Political discourse becoming unrelenting battle between truth and lies

Tom Fulks
Tom Fulks

Some public figures and their media pals lately have been making claims so brazenly and repeatedly untrue that we have to conclude they’re deliberately lying.

This delusional dishonesty is taking root both nationally and locally, metastasizing our “normal” political discourse into an unrelenting battle between truth and lies.

A prime example of this cancerous struggle is the iniquitous Kentucky county clerk Kim Davis, who claims to have met privately with the pope, and that he endorses her anti-gay crusade.

The Vatican retorted that the pontiff not only hadn’t met with Davis directly – that she was merely one in a crowd – but he actually met privately with a gay couple (his personal friends) only moments before the group gathering.

Yet Davis and her grifting promoters continue to peddle the lie that the pope supports her discriminating ways. Not even a papal rebuke stopped them.

Then there’s Jason Chaffetz, Republican congressman from Utah, chair of a committee “investigating” Planned Parenthood. At a hearing, he proffered a chart purporting to show PP performed more abortions in 2013 than “life-saving procedures.” He claimed to have gotten it from a PP annual report.

It was pointed out to his face that not only was the chart created by anti-abortion crusaders – not PP – but also that the numbers were fake. Regardless, Chaffetz continued to sell the lie for days during unchallenged Fox News interviews despite irrefutable proof that it was false.

Now come county supervisors Debbie Arnold and Lynn Compton, who, at a recent board meeting of the Air Pollution Control District, connived to rewrite history. Hustling a provable falsehood, these partisans convinced a one-vote majority to amend minutes of the June 2015 meeting to say county Supervisor Adam Hill is rude.
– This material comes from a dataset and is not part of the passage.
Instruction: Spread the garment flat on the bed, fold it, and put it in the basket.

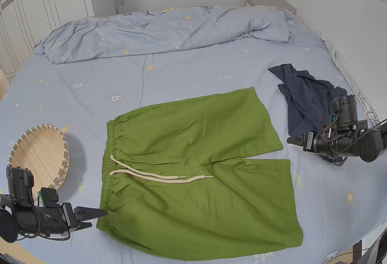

In June, a state worker embarrassed his employer by preaching personal opinions to the APCD board, in conflict with his agency’s position on Nipomo Dunes dust. He was removed from the project by his boss for his breach of professional conduct.

Compton and Arnold claimed Hill interrupted the state worker, preventing him from stating his case. Video of the meeting disproves that claim.

Yet, in a naked display of pusillanimous pettiness, Arnold and Compton retroactively fabricated “facts” to embarrass Hill and bolster their continual rejection of air quality science.

Mendacity also lurks in the back alleys of local online media. One small example: As it’s wont to do, CalCoastNews recently ran a fact-free “story” disparaging this column by accusing me of conflicts of interest. I detailed its incontestable litany of lies in an online rebuttal.

Yet the CCN scribbler continued to insist online and on local conspiracy radio that his discredited deceitfulness was true.

Such perfidies add to an endless torrent of bickering that drives reasonable people to reject public involvement and pine for the return of sanity to the public square.

Meanwhile, nationally and locally, many folks mistakenly believe “both sides do it” with a dismissive “pox-on-both-your-houses” certainty.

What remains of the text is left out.